Last year, a team led by Professor Antonios Bartsiokas of the Democritus University of Thrace claimed to have finally settled the debate, asserting that the remains in the tombs definitively belonged to Alexander’s family—Philip II among them.
But Dr. Maniatis’s new study presents compelling counterevidence. Not only does the radiocarbon dating preclude the possibility that the male remains belong to Philip II, but analysis also revealed that the man died between the ages of 25 and 35—considerably younger than Philip, who was around 45 years old when assassinated.
Another major blow to the previous identification is the discovery of infant bones in the tomb. Contrary to earlier assumptions that these belonged to a single child (possibly Philip’s and Cleopatra’s infant), the new study found remains from at least six different infants.
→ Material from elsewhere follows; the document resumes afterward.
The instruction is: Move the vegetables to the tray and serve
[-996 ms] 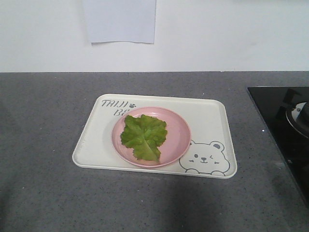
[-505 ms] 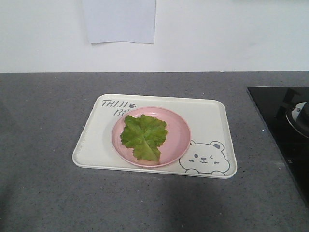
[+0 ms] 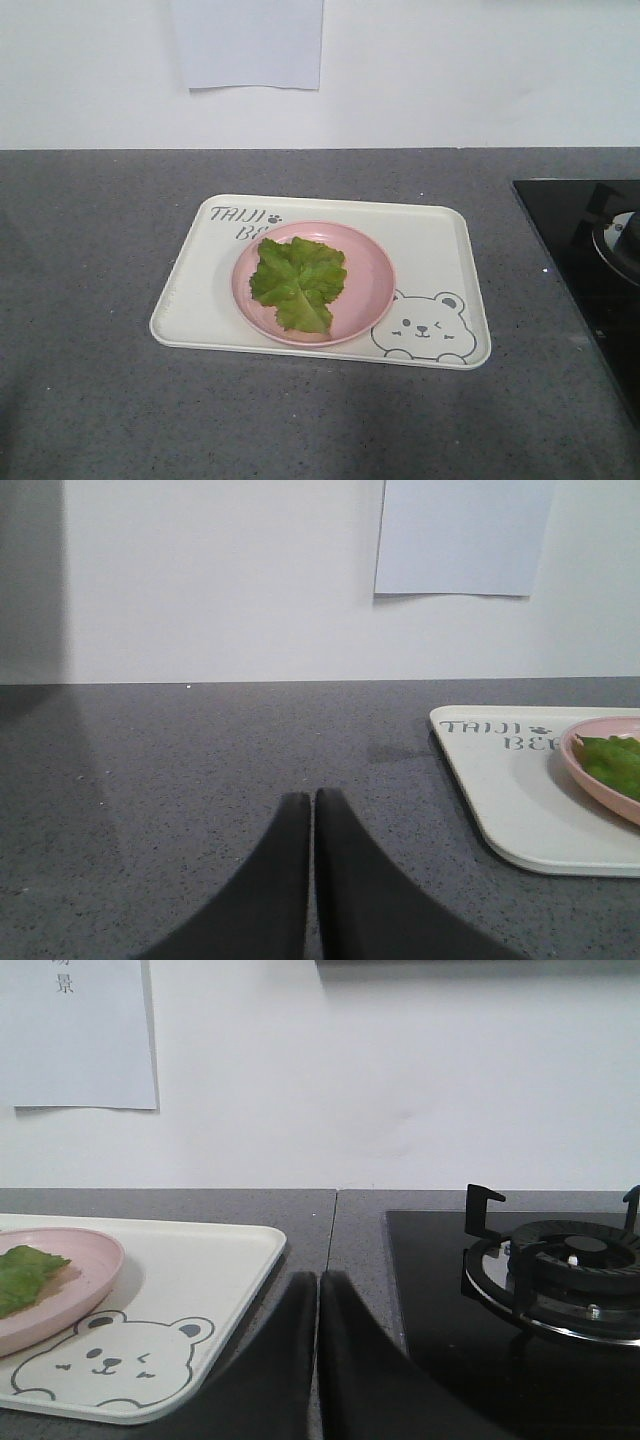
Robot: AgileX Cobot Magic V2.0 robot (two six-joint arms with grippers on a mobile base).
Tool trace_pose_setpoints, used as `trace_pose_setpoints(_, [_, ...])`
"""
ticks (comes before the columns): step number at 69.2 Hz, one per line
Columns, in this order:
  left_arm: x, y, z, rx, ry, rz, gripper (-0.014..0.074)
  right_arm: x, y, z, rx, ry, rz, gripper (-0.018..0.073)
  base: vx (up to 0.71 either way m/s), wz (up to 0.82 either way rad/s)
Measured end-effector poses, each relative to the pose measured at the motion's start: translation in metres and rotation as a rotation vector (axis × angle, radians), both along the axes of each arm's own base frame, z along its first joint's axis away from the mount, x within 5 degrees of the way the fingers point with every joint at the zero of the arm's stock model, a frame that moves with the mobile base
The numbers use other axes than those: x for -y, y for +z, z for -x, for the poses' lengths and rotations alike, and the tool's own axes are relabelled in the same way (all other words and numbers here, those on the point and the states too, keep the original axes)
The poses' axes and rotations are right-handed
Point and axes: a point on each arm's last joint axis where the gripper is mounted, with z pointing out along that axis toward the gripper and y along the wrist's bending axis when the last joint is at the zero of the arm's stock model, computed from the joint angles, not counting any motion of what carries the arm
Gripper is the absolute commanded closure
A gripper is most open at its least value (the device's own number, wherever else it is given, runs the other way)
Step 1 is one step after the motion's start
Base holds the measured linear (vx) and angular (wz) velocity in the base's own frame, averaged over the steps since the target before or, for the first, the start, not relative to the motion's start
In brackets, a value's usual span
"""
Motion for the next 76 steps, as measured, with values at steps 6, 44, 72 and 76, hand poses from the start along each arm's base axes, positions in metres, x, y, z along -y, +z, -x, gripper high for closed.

Even more striking: these infant remains date to the Roman period (150–130 BCE)—more than 200 years after the adult’s death. Researchers believe Roman-era parents may have buried their deceased infants in the preexisting tomb through an opening left by Celtic tomb raiders in the 3rd century BCE. That opening remained accessible well into Roman times.
In light of this new evidence, Dr. Maniatis and his colleagues conclude that the previous theory—linking the remains in Tomb I to Philip II, his wife Cleopatra, and their infant—is no longer scientifically tenable.
The true final resting place of Philip II of Macedon, the man who laid the groundwork for Alexander the Great’s empire, remains a mystery.